The former President offered some insight into his use of technology during a question and answer with McLaughlin after his keynote. When asked what his three favorite websites were, Clinton chose political ones: Politico, the Huffington Post and FireDogLake. Clinton affirmed the substantive contributions that websites can make, although “don’t have to do what newspapers have to do every day,” as “some only have to have three serious articles a week.” Clinton said that he’s “worried about the ability to maintain any newspaper” in the years ahead.
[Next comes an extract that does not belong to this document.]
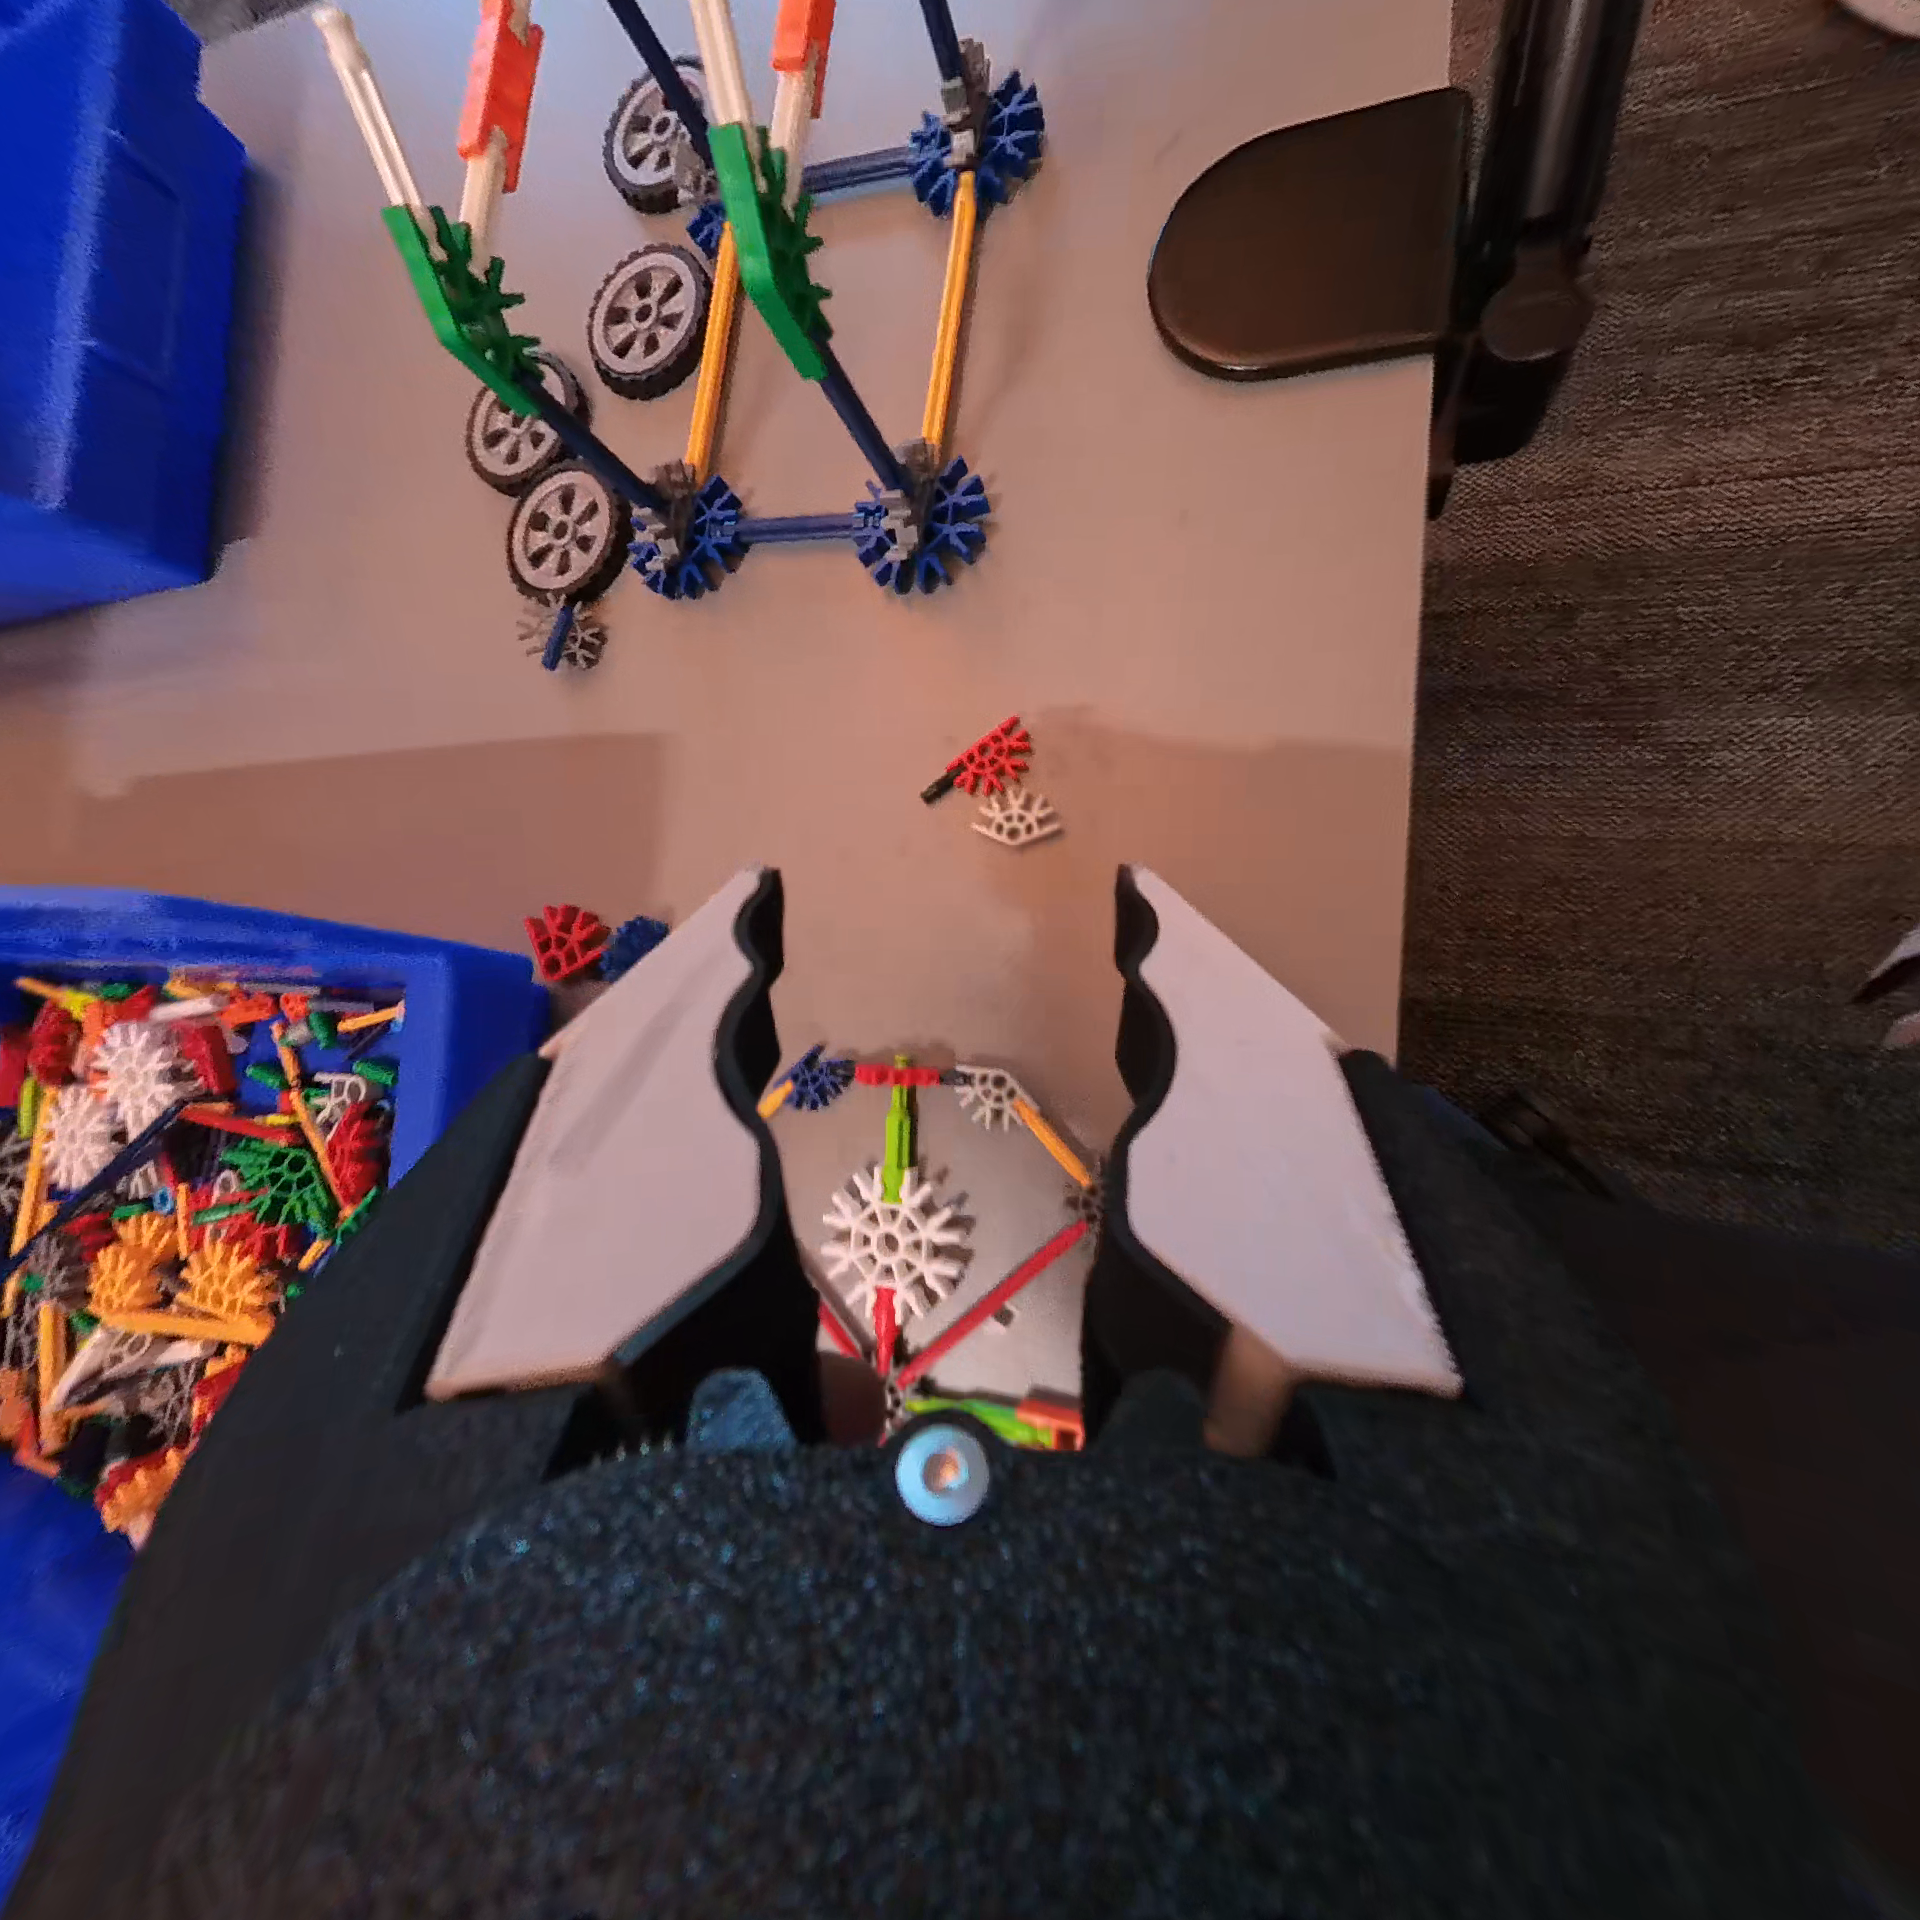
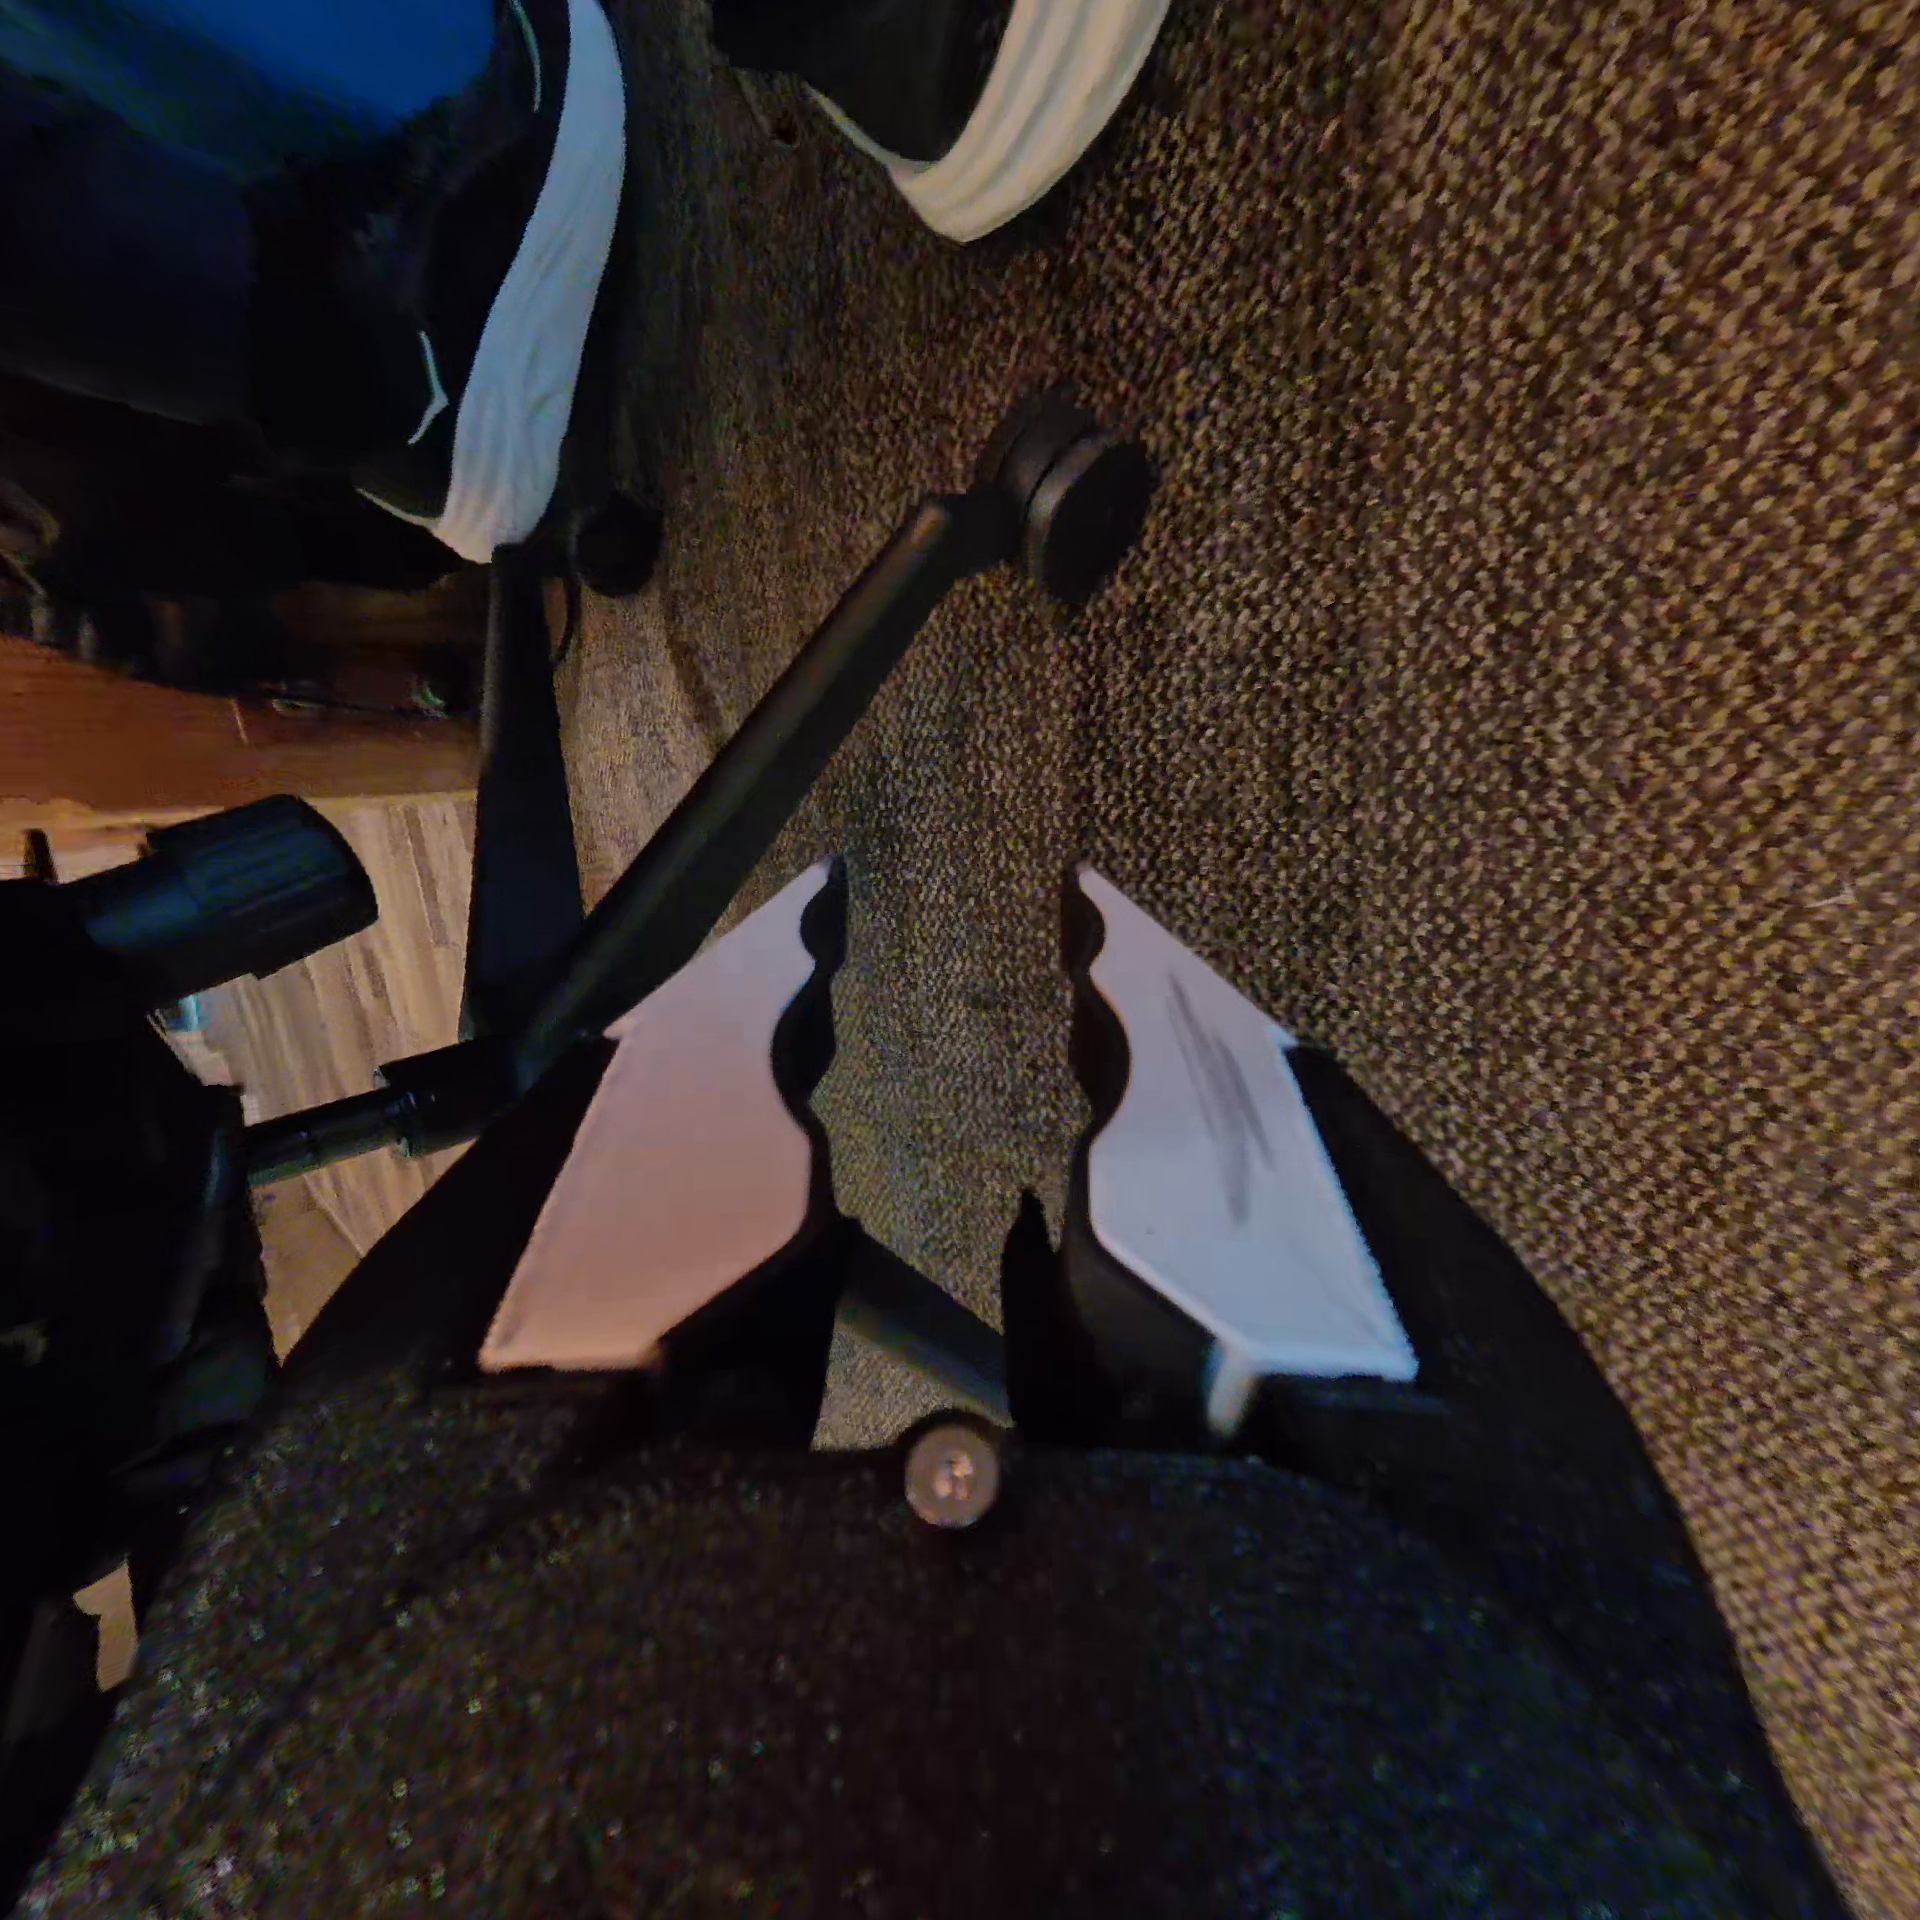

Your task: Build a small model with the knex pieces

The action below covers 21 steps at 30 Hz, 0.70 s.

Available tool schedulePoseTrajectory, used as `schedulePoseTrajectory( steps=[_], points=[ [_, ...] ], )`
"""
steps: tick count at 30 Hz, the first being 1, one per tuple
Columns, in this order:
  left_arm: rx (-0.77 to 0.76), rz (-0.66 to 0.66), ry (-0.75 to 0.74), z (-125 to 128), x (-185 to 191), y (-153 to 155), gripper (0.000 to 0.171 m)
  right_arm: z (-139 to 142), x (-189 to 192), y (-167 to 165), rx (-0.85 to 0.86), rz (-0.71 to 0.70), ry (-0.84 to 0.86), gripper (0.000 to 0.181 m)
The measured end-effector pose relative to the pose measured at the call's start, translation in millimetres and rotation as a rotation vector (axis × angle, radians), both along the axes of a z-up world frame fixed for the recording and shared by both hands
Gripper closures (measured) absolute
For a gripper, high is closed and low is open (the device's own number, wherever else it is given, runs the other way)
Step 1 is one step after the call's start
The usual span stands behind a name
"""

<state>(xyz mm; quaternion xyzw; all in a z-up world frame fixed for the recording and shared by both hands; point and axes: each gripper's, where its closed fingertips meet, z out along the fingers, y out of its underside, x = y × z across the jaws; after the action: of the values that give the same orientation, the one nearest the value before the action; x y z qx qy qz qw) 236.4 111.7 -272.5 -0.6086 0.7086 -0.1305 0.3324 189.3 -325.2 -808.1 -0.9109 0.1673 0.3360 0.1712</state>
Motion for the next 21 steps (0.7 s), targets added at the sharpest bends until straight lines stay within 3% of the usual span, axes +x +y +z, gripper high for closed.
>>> schedulePoseTrajectory(
  steps=[6,11,16,21],
  points=[
    [0.039,0.067,-0.108,32,-25,-7,0.103,11,-32,-5,0.023,0.067,0.004,0.141],
    [0.108,0.129,-0.253,67,-58,-13,0.115,32,-37,-14,0.049,0.093,-0.028,0.141],
    [0.101,0.235,-0.369,90,-114,-18,0.125,57,-27,-24,0.078,0.053,-0.066,0.141],
    [0.165,0.313,-0.379,90,-188,-39,0.126,79,-23,-29,0.11,0.047,-0.109,0.141]
  ],
)
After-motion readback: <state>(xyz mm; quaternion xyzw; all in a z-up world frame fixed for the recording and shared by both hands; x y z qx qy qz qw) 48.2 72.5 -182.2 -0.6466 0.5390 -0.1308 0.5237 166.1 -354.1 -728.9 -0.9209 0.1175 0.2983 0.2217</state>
Clinton also fessed up to his favorite device: an iPhone, “because I can get everything on it.” He said he tried to stay away from the BlackBerry “because I’m still obsessive,” sharing in the process that former President George H. W. Bush was “constantly doing email.”
Kara Swisher from All Things Digital was also on hand at the 25 Years of .Com Tech Impact Forum, where she moderated a panel on the future of Web technology. She recorded a video of the Q&A after the keynote that can be viewed at Boomtown, in “Bill Clinton talks about his Internet legacy.”